The waiter left. Lane watched him leave the room, then looked back at Franny. She was shaping her cigarette ash on the side of the fresh ashtray the waiter had brought, her mouth not quite closed. Lane watched her for a moment with mounting irritation. Quite probably, he resented and feared any signs of detachment in a girl he was seriously dating. In any case, he surely was concerned over the possibility that this bug Franny had might bitch up the whole weekend. He suddenly leaned forward, putting his arms on the table, as though to get this thing ironed out, by God, but Franny spoke up before he did. "I'm lousy today," she said. "I'm just way off today." She found herself looking at Lane as if he were a stranger, or a poster advertising a brand of linoleum, across the aisle of a subway car. Again she felt the trickle of disloyalty and guilt, which seemed to be the order of the day, and reacted to it by reaching over to cover Lane's hand with her own. She withdrew her hand almost immediately and used it to pick her cigarette out of the ashtray. "I'll snap out of this in a minute," she said. "I absolutely promise." She smiled at Lane--in a sense, genuinely--and at that moment a smile in return might at least have mitigated to some small extent certain events that were to follow, but Lane was busy affecting a brand of detachment of his own, and chose not to smile back. Franny dragged on her cigarette. "If it weren't so late and everything," she said, "and if I hadn't decided like a fool to go out for honors, I think I'd drop English. I don't know." She tipped her ashes. "I'm just so sick of pedants and conceited little tearer-downers I could scream." She looked at Lane. "I'm sorry. I'll stop. I give you my word... It's just that if I'd had any guts at all, I wouldn't have gone back to college at all this year. I don't know. I mean it's all the most incredible farce."

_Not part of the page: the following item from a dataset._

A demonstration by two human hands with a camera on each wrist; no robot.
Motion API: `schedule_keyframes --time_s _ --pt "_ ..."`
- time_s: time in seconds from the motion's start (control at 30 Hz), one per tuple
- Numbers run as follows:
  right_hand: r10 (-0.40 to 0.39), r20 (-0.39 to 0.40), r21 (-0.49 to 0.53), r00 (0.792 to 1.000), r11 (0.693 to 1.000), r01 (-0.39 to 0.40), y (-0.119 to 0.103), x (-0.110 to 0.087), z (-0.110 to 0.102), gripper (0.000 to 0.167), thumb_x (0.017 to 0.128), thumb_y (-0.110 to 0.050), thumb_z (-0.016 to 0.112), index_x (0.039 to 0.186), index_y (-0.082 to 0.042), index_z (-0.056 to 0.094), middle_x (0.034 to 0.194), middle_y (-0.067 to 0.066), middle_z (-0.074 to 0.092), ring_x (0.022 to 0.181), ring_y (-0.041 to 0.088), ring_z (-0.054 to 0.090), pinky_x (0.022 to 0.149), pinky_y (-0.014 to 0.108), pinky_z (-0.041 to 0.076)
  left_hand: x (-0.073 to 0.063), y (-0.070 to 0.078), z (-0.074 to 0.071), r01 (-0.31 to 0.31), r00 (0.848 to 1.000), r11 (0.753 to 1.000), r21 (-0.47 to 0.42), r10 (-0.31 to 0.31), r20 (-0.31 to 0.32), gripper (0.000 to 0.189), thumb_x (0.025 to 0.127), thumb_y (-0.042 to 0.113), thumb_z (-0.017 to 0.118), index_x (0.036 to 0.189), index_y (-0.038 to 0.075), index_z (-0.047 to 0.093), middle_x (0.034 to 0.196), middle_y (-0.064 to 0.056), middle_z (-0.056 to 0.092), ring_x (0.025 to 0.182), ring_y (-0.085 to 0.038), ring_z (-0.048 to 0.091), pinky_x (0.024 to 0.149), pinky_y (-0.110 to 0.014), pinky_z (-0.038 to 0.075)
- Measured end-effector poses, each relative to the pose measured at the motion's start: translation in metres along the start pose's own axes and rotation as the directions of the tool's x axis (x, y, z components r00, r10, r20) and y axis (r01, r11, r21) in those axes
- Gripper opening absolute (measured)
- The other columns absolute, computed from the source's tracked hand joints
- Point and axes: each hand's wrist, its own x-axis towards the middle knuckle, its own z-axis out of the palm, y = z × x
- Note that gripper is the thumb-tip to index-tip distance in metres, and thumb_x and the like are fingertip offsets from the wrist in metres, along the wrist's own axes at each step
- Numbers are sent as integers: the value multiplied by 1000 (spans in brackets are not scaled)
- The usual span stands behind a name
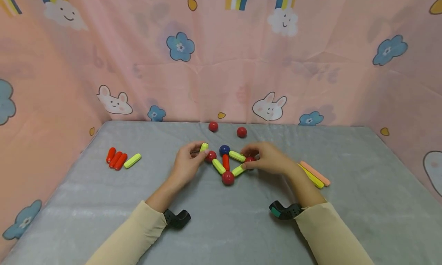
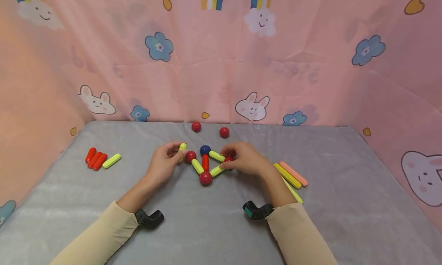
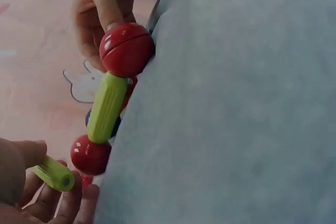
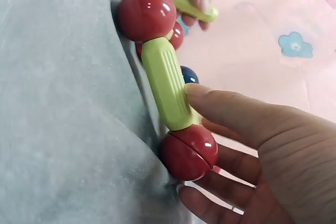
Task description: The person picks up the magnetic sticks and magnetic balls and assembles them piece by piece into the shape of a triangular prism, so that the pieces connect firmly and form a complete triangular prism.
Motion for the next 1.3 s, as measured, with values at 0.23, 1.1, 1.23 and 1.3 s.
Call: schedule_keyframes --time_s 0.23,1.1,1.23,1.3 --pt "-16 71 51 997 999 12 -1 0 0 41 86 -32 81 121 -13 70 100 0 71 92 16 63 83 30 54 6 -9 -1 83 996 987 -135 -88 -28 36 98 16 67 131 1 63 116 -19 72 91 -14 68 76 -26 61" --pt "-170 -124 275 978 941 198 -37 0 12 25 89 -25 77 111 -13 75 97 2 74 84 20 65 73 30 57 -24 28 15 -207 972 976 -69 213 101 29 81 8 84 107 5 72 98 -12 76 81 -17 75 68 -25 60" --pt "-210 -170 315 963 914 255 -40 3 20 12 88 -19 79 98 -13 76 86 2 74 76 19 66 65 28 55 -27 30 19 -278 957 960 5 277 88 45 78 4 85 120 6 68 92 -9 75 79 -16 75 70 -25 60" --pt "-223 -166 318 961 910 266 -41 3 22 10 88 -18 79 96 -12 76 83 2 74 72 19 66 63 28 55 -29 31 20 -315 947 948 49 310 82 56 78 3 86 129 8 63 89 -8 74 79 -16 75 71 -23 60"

  "Brilliant. That's really brilliant."

  Franny took the sarcasm as her due. "I'm sorry," she said.

  "Stop saying you're sorry--do you mind? I don't suppose it's occurred to you that you're making one helluva sweeping generalization. If all English Department people were such great little tearer-downers, it would be an altogether different--"

  Franny interrupted him, but almost inau-dibly. She was looking over his charcoal flannel shoulder at some abstraction across the dining room.

  "What?" Lane asked.

  "I said I know. You're right. I'm just off, that's all. Don't pay any attention to me."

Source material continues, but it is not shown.